■ **Activity**:
Please reproduce the listing in its entirety, exactly as shown.

■ **Exercise data**:
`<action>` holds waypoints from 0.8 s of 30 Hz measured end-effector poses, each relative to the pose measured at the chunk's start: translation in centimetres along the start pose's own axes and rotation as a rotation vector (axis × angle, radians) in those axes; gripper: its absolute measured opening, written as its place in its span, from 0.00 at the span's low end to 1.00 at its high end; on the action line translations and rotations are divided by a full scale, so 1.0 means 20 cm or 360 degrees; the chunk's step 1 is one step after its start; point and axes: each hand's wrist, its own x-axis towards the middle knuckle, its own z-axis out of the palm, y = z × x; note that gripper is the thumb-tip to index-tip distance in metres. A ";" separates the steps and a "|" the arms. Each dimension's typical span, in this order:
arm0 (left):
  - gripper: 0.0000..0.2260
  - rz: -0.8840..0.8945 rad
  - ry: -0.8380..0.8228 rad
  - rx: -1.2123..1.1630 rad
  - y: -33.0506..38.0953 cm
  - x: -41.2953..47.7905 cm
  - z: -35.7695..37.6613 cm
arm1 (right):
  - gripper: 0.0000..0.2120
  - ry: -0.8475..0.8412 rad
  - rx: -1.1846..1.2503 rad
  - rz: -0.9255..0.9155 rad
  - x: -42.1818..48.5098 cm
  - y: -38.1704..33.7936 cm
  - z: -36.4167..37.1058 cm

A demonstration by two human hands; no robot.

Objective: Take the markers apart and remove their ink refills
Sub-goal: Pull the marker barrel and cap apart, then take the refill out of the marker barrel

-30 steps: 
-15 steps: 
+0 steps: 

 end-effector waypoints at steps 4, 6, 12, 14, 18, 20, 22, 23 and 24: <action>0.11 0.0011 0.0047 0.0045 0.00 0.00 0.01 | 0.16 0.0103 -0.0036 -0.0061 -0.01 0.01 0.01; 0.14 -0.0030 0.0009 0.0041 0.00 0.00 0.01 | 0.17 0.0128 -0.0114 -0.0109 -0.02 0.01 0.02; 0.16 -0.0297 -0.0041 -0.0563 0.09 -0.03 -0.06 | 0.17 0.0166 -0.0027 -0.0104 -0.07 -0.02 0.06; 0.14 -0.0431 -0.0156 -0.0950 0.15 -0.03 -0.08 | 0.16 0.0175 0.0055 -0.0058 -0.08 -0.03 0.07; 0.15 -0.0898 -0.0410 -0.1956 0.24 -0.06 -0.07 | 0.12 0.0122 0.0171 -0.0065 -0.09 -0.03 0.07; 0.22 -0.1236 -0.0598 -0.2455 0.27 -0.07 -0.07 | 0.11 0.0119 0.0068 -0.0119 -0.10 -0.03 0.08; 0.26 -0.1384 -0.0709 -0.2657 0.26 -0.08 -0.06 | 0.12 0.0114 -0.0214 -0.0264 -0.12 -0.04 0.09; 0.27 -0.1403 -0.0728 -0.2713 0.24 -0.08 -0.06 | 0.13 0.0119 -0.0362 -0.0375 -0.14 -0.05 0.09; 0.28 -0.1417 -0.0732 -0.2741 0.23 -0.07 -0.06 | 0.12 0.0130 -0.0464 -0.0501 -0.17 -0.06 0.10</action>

■ **Answer section**:
`<action>` holds waypoints from 0.8 s of 30 Hz measured end-effector poses, each relative to the pose measured at the chunk's start: translation in centimetres along the start pose's own axes and rotation as a rotation vector (axis × angle, radians) in those axes; gripper: its absolute measured opening, written as its place in its span, from 0.00 at the span's low end to 1.00 at its high end; on the action line translations and rotations are divided by a full scale, so 1.0 means 20 cm or 360 degrees; the chunk's step 1 is one step after its start; point and axes: each hand's wrist, its own x-axis towards the middle knuckle, its own z-axis out of the palm, y = z × x; note that gripper is the thumb-tip to index-tip distance in metres. A ";" separates the steps and a "|" the arms. Each dimension's typical span, in this order:
arm0 (left):
  - gripper: 0.0000..0.2260
  - rz: -0.8840..0.8945 rad
  - ry: -0.8380..0.8228 rad
  - rx: -1.2123..1.1630 rad
  - y: -33.0506..38.0953 cm
  - x: -41.2953..47.7905 cm
  - z: -35.7695..37.6613 cm
arm1 (right):
  - gripper: 0.0000..0.2120
  - ry: -0.8475..0.8412 rad
  - rx: -1.1846..1.2503 rad
  - rz: -0.9255..0.9155 rad
  - x: -42.1818..48.5098 cm
  - y: -38.1704..33.7936 cm
  - z: -36.4167..37.1058 cm

A demonstration by two human hands; no robot.

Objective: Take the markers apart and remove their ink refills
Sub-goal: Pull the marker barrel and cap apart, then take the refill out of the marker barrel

-30 steps: 
-15 steps: 
+0 steps: 

 end-effector waypoints at steps 4, 6, 12, 14, 18, 20, 22, 23 and 24: <action>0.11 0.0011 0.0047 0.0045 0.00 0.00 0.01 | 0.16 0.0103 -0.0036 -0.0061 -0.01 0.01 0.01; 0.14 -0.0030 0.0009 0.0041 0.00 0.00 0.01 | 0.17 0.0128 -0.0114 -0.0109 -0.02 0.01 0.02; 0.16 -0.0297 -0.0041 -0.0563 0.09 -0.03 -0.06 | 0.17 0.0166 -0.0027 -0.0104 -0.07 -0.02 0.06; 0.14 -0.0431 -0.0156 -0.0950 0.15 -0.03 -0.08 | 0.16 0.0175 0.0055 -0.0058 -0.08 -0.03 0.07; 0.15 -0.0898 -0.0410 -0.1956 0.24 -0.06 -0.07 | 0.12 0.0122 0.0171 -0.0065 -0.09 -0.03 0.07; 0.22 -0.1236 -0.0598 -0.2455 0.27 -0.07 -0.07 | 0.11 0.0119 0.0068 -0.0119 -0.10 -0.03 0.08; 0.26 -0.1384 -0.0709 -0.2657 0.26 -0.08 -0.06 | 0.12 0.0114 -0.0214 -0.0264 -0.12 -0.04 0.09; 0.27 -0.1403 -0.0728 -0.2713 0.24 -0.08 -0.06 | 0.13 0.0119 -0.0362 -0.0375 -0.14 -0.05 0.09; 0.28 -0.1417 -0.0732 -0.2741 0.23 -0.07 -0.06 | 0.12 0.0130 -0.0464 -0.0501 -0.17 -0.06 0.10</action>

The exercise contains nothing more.